**Work order:**
A verbatim reproduction of the lines below, from the line containing "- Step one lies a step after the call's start" through the line containing "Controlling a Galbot", both ends included, is the whole required output.

**The data:**
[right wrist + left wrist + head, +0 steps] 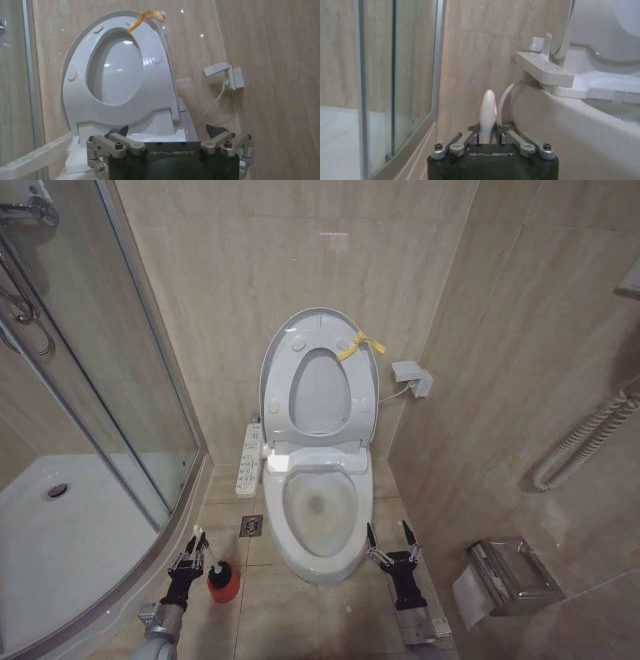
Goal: Open the toilet lid, clean the toilet bowl with a toilet brush, close the toilet lid, and flush.
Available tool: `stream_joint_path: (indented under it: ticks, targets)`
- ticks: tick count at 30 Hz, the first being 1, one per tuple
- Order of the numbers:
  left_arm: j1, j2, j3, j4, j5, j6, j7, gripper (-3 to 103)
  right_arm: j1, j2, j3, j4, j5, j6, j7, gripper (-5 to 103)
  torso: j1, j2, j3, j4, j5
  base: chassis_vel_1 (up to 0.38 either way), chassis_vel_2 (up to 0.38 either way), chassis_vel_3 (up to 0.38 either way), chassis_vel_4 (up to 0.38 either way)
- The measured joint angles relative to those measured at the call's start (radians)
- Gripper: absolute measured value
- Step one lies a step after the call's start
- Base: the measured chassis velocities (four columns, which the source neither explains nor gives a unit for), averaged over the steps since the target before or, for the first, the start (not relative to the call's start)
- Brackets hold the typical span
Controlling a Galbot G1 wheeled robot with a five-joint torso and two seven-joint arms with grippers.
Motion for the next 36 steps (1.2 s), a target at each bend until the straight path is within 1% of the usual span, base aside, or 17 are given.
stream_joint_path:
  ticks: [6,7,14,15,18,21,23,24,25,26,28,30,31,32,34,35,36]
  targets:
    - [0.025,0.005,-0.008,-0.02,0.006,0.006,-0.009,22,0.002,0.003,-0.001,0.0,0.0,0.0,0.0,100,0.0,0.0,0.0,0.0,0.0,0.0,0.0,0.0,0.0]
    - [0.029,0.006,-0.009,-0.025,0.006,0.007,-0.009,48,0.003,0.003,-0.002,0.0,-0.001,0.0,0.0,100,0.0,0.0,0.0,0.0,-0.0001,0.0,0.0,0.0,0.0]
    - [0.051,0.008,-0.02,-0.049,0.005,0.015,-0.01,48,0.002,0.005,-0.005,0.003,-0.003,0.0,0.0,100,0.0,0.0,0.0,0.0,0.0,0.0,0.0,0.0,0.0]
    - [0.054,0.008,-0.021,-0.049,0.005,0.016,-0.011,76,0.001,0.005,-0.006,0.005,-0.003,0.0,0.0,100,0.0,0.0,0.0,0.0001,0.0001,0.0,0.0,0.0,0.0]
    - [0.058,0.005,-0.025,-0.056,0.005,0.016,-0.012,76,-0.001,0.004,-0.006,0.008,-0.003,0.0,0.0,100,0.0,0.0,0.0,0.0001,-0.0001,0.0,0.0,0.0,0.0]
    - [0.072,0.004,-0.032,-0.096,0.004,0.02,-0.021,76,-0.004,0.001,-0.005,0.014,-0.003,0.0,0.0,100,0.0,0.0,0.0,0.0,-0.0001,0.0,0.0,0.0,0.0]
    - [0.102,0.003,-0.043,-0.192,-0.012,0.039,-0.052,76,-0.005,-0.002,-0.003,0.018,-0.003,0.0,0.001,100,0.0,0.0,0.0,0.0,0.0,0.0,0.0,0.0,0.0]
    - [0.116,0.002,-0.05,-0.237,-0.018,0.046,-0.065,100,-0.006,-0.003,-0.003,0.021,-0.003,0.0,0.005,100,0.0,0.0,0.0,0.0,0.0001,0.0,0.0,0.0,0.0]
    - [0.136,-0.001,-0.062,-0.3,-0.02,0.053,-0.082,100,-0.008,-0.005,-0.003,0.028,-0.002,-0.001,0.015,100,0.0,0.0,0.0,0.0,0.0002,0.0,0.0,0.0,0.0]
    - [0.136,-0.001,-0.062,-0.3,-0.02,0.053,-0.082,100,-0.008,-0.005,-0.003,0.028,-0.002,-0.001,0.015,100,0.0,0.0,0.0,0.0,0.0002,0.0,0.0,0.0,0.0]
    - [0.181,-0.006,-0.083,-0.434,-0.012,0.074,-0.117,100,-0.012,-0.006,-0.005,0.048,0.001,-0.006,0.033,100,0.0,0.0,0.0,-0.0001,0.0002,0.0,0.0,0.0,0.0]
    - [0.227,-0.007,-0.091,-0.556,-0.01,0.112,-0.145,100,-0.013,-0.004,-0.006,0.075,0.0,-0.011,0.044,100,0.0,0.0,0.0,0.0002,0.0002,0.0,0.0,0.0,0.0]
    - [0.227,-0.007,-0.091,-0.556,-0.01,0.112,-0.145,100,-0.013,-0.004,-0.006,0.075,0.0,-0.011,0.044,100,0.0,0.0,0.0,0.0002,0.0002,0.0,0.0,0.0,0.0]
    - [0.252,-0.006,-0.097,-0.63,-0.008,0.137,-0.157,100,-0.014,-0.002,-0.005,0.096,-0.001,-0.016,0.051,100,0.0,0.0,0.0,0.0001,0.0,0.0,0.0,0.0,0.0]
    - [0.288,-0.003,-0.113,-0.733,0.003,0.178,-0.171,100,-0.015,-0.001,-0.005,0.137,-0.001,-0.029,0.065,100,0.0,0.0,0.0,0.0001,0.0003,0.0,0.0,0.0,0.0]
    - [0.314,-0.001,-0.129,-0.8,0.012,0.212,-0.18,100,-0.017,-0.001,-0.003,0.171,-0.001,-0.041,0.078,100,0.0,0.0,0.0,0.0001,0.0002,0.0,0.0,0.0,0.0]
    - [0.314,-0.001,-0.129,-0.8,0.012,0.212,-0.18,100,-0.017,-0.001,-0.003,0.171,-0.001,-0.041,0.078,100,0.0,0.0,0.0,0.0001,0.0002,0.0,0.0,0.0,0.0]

**Solution to this problem:**
- Step one lies a step after the call's start
- Base: the measured chassis velocities (four columns, which the source neither explains nor gives a unit for), averaged over the steps since the target before or, for the first, the start (not relative to the call's start)
- Brackets hold the typical span
Controlling a Galbot G1 wheeled robot with a five-joint torso and two seven-joint arms with grippers.

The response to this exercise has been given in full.